After holding a news conference outside City Hall at the end July, Glen Cove City Mayor Timothy Tenke called for the resignation of the City Controller Sandra Clarson after her office disclosed documents to Newsday, under a Freedom of Information Law request, which revealed that there had been no health care deductions take out from Tenke’s paychecks since he took office in January 2018. Tenke, a Democrat, stated that he had not been made aware of the deduction error before Newsday published a story about it, claiming that Clarson, who was hired by former Mayor Reggie Spinello, a Republican, tried to undermine him after he fired her last December.
While most of the focus was placed on the mayor’s paychecks, which he offered to write a check to pay for the $4,795 that weren’t deducted, the Herald Gazette filed its own FOIL request to the city and learned that the mayor was not the only employee who experienced the error.
According to a search conducted by the City of Glen Cove, Department of Public Works employee Andres Munoz, a registered Blank (meaning he is not a member of any political party), had the same error on his paychecks. Munoz, who owes the city $1,755.89, not respond to the Herald Gazette’s multiple requests for comment. The city’s payroll department said it would notify Munoz of the error and “make arrangements for timely recovery of [the] funds.”
During the July news conference, Tenke said, that the city’s Human Resources Department had submitted bimonthly reports to Clarson’s office, which detailed all of the deductions that needed to be taken out of paychecks, and that she failed to make them.
“I called for her immediate resignation based on these actions,” Tenke said, “because I’ve lost all confidence in her ability to do her job.”
Clarson, who still serves as controller because no replacement has been hired yet, did not respond to the Herald Gazette’s request for comment as she was outside of the office from Aug. 5 to Aug. 16. The controller’s office would not respond as to why it was only the mayor’s erred paycheck information that was released to Newsday. Although she said she liked to stay away from party politics in Glen Cove, Democratic City Councilwoman Marsha Silverman found it concerning that personnel information was made public to the press without first trying to resolve the issue with the person affected.
“People are calling this a whistleblower case, but if it was whistleblowing, then we would have learned about the second person who this happened to,” Silverman said. “The fact that they named only one person, [Tenke], shows that it was a political action.”
Republican City Councilman Joe Capobianco, who described Tenke’s call for Clarson’s resignation as “inappropriate,” said he was unaware that there was another employee facing the same error. “What’s important is that the city gets its money,” Capobianco said.

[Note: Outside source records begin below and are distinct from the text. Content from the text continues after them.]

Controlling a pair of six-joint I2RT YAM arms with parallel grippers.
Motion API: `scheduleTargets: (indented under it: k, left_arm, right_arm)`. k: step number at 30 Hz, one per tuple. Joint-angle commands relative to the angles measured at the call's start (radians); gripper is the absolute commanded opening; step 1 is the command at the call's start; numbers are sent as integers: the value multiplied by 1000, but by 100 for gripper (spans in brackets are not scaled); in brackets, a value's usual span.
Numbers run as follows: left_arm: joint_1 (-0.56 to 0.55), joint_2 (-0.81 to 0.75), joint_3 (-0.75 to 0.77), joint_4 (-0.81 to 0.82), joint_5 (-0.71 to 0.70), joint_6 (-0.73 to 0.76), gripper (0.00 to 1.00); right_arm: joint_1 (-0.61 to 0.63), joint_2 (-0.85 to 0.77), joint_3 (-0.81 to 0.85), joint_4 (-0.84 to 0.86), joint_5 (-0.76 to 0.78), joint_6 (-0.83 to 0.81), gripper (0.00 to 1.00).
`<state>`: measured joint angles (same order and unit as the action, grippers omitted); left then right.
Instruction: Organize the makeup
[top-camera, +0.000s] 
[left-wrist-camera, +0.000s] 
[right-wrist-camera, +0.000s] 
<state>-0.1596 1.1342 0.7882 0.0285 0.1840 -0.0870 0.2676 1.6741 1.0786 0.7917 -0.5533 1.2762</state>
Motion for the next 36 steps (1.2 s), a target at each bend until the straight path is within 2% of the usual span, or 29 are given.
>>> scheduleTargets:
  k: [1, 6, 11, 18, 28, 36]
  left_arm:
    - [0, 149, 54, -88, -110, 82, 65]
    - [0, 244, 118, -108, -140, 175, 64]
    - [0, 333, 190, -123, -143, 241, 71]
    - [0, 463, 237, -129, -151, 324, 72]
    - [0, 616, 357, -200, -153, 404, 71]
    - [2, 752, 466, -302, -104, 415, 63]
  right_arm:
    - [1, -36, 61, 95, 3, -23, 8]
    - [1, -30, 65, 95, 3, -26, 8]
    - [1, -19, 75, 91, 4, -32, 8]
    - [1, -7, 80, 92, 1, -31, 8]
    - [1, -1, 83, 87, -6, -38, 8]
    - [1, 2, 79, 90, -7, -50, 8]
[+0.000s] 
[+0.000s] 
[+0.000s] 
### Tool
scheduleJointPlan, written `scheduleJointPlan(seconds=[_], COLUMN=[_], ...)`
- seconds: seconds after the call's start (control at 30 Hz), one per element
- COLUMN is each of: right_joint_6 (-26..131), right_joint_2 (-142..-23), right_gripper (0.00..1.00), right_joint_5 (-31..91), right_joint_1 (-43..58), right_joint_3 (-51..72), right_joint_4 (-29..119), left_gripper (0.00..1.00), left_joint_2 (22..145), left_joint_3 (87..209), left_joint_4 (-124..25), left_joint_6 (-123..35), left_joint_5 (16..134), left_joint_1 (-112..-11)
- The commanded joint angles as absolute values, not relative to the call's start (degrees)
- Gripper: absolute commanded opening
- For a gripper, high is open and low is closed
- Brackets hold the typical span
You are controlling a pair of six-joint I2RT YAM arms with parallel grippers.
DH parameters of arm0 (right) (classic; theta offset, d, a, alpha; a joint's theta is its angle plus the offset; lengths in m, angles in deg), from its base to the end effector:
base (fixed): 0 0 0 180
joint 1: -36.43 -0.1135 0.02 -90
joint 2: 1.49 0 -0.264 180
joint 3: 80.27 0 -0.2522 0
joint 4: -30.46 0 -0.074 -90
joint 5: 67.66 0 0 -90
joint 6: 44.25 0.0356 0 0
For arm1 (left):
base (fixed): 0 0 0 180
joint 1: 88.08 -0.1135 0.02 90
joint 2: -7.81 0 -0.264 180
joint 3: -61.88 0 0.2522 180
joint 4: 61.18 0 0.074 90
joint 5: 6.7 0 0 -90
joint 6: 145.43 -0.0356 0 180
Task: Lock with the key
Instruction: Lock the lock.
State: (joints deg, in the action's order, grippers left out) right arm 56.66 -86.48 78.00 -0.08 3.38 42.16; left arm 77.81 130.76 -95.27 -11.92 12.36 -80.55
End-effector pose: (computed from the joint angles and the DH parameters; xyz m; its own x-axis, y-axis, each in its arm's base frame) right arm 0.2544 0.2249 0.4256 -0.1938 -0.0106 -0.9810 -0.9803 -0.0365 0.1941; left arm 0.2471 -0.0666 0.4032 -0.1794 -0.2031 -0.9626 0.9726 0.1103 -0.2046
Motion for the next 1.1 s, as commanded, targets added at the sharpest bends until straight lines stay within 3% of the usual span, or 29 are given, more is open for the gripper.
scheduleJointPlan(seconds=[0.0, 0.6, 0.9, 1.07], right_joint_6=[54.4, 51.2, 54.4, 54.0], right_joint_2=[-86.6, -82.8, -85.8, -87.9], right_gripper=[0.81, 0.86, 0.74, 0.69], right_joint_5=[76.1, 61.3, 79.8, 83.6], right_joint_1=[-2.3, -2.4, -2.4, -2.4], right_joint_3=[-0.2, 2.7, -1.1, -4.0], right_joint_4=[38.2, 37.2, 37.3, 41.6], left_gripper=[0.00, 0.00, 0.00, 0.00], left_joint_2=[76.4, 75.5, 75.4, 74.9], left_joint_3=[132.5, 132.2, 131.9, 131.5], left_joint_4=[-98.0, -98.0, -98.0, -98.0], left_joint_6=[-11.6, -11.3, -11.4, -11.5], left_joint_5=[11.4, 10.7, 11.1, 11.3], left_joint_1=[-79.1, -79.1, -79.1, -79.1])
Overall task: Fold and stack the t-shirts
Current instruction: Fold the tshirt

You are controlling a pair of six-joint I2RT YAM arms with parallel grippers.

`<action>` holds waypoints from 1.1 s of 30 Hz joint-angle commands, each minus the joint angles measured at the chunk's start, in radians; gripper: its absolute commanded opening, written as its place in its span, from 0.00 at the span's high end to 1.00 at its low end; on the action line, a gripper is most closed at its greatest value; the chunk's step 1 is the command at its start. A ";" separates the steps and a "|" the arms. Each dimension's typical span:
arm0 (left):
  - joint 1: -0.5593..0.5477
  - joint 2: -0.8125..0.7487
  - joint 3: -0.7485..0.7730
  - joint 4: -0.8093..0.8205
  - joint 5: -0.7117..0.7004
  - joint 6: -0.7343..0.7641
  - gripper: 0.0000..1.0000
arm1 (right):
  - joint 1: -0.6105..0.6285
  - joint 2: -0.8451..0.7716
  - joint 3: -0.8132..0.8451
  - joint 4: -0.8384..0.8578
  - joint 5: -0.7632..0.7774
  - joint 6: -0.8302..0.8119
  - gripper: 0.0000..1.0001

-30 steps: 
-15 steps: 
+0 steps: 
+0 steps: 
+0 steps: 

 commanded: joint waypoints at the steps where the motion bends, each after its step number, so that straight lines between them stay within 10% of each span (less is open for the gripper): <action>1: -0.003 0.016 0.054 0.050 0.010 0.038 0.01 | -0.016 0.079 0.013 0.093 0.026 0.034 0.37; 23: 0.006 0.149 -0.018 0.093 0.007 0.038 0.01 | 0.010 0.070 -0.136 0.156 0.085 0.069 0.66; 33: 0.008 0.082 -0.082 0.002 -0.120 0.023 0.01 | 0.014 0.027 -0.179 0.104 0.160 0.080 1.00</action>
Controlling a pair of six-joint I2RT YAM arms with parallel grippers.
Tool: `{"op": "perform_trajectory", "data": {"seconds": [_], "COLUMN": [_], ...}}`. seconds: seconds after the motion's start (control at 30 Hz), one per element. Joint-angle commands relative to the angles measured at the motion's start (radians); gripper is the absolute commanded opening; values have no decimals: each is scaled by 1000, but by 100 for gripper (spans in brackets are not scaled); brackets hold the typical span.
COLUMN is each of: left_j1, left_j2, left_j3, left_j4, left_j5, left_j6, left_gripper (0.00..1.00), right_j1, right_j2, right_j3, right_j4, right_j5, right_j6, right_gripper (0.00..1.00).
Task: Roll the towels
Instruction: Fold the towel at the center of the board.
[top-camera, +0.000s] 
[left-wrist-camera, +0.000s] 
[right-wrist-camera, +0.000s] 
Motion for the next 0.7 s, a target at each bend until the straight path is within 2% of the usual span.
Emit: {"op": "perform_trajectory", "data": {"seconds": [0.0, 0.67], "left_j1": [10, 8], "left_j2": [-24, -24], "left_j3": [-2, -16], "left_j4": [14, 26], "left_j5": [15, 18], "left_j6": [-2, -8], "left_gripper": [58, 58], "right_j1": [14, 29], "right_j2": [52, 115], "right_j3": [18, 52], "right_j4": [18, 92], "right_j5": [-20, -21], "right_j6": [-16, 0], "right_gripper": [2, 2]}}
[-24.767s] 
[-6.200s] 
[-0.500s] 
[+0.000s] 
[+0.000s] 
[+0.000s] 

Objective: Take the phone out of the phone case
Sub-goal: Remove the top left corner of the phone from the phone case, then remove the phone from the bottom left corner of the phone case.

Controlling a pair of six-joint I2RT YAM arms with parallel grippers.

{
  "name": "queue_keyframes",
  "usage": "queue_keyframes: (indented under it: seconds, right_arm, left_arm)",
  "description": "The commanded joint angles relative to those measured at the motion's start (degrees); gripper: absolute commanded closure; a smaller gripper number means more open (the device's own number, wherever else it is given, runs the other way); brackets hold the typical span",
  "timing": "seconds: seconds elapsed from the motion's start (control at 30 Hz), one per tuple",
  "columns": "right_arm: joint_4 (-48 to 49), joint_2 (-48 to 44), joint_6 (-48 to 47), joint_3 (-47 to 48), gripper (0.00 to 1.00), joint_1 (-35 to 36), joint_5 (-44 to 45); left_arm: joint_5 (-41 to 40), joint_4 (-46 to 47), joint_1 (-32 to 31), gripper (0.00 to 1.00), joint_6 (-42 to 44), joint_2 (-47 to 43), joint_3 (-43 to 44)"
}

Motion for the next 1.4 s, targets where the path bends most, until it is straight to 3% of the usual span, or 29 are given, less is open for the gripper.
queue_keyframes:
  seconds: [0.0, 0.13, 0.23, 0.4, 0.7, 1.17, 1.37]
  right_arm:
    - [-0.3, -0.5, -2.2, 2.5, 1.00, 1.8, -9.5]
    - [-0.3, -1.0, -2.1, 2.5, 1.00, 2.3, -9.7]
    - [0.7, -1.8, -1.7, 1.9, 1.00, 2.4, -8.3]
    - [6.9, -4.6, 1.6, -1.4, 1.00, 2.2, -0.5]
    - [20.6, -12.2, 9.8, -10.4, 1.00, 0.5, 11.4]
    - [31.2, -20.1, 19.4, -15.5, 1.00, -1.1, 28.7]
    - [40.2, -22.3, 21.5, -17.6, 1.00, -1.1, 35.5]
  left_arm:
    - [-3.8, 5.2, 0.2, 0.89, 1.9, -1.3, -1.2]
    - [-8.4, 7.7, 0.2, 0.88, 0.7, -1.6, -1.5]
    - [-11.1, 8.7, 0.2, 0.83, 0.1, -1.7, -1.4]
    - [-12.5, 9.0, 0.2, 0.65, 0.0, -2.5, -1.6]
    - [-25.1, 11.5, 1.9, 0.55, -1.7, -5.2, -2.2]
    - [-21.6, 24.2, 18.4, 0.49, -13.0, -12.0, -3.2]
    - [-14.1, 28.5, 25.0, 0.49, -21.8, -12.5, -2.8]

During a City Council meeting on July 23, resident Nancy Hawkins expressed her frustration over the incident between Tenke and Clarson, asking the City Council to approve of a new controller so the city could move on. Although Councilman Kevin Maccarone said that they had yet to find a suitable replacement, Hawkins replied that council members, who, with the exception of Silverman, are all Republicans, have stonewalled Tenke on several personnel decisions, preventing him from bringing in people whom he believed could help the city.
Maccarone said that the council does not participate in party politics. Both he and Capobianco suggested that the state audit the city’s Human Resources Department, to which Tenke agreed to after he sent a formal request to State Comptroller Tom DeNapoli to conduct an audit of the controller’s office. DeNapoli’s office received the request on July 23.